TASK DESCRIPTION: Wherever a line in the data below holds "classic", copy that line.
─── INFORMATION SHOWN
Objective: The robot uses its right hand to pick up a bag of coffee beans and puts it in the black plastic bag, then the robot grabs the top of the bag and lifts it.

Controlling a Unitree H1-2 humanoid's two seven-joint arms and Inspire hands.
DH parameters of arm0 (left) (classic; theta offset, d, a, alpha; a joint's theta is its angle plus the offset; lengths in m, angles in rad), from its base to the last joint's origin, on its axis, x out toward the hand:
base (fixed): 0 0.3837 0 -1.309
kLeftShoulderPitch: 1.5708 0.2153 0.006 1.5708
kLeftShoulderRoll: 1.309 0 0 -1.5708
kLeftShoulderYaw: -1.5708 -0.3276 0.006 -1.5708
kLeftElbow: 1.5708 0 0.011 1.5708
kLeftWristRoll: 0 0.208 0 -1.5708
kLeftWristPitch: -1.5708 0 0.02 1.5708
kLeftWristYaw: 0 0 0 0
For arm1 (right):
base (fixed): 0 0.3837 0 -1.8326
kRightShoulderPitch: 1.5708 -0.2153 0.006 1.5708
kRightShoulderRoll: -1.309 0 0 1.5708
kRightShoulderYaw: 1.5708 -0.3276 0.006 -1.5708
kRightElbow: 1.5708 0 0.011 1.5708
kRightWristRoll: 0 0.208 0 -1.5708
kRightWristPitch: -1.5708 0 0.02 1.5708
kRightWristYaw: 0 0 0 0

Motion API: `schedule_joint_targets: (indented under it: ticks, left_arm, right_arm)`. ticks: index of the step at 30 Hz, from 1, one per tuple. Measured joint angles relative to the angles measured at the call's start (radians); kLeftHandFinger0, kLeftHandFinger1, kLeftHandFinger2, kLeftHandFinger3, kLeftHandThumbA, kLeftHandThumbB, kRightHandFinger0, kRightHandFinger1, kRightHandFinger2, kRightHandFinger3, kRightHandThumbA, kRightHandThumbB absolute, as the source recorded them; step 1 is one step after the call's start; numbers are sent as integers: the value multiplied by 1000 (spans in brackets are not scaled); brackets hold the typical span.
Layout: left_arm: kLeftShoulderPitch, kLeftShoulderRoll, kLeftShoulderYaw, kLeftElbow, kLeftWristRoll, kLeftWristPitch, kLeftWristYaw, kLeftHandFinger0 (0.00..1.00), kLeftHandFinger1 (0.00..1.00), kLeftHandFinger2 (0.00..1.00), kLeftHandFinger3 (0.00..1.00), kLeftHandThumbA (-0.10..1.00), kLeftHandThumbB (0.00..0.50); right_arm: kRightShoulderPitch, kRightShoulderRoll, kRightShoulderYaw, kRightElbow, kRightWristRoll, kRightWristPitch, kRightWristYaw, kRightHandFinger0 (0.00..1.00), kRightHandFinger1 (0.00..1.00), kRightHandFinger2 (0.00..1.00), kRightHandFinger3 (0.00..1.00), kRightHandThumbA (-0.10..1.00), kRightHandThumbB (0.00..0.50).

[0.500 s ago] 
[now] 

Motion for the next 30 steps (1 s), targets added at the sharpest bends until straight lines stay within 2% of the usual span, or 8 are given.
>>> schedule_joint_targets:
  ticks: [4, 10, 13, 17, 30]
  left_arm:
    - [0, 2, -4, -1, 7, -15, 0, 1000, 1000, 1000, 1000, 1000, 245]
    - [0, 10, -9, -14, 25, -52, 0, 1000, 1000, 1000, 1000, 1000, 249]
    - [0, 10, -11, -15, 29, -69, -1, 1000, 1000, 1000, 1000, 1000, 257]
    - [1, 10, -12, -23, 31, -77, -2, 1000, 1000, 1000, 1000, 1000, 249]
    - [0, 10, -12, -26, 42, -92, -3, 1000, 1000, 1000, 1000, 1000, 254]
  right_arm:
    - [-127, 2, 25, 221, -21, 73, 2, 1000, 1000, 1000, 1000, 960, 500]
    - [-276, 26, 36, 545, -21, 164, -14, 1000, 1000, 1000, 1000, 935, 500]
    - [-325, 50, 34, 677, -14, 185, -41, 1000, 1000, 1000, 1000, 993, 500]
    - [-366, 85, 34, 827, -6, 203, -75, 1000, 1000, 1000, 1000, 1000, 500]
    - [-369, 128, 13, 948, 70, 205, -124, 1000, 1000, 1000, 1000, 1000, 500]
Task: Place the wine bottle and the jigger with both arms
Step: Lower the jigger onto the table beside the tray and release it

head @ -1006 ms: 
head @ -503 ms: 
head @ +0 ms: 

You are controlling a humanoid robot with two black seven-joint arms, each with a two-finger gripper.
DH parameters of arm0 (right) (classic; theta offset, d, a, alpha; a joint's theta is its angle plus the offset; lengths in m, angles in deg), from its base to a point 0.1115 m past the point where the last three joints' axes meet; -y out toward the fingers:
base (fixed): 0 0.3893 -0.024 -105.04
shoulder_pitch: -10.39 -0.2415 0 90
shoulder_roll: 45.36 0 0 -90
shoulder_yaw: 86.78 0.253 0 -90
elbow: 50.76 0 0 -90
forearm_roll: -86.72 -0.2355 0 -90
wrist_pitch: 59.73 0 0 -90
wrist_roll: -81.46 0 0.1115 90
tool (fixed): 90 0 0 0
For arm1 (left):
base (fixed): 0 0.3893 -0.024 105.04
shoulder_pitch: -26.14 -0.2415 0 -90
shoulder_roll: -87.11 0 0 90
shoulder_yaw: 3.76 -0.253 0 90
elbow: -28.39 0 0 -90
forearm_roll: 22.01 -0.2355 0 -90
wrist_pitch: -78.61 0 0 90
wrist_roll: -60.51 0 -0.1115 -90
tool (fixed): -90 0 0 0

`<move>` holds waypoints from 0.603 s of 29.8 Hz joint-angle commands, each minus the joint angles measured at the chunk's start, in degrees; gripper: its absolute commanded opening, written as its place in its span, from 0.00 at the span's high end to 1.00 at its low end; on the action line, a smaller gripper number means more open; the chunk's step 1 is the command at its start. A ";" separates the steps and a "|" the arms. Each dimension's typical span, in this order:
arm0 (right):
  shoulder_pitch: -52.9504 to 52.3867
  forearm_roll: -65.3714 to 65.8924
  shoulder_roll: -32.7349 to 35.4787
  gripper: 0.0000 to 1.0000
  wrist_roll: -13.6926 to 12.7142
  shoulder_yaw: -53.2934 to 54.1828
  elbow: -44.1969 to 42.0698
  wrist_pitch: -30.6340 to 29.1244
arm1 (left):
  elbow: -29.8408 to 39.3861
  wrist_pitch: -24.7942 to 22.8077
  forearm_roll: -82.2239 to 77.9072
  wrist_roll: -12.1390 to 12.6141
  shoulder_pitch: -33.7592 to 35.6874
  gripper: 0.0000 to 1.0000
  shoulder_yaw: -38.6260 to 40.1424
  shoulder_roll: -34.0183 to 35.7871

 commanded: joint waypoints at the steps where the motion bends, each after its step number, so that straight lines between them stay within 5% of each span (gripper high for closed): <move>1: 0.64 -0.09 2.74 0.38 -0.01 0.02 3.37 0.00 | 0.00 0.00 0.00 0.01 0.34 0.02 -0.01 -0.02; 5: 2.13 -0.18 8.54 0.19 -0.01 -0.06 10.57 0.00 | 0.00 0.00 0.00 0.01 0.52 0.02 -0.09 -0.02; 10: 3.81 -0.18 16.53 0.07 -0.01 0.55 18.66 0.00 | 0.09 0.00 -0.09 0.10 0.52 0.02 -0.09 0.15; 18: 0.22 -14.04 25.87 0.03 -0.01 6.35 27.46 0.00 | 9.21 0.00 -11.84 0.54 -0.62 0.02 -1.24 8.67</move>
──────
PROBLEM SOLUTION:
DH parameters of arm0 (left) (classic; theta offset, d, a, alpha; a joint's theta is its angle plus the offset; lengths in m, angles in rad), from its base to the last joint's origin, on its axis, x out toward the hand:
DH parameters of arm0 (right) (classic; theta offset, d, a, alpha; a joint's theta is its angle plus the offset; lengths in m, angles in deg), from its base to a point 0.1115 m past the point where the last three joints' axes meet; -y out toward the fingers:

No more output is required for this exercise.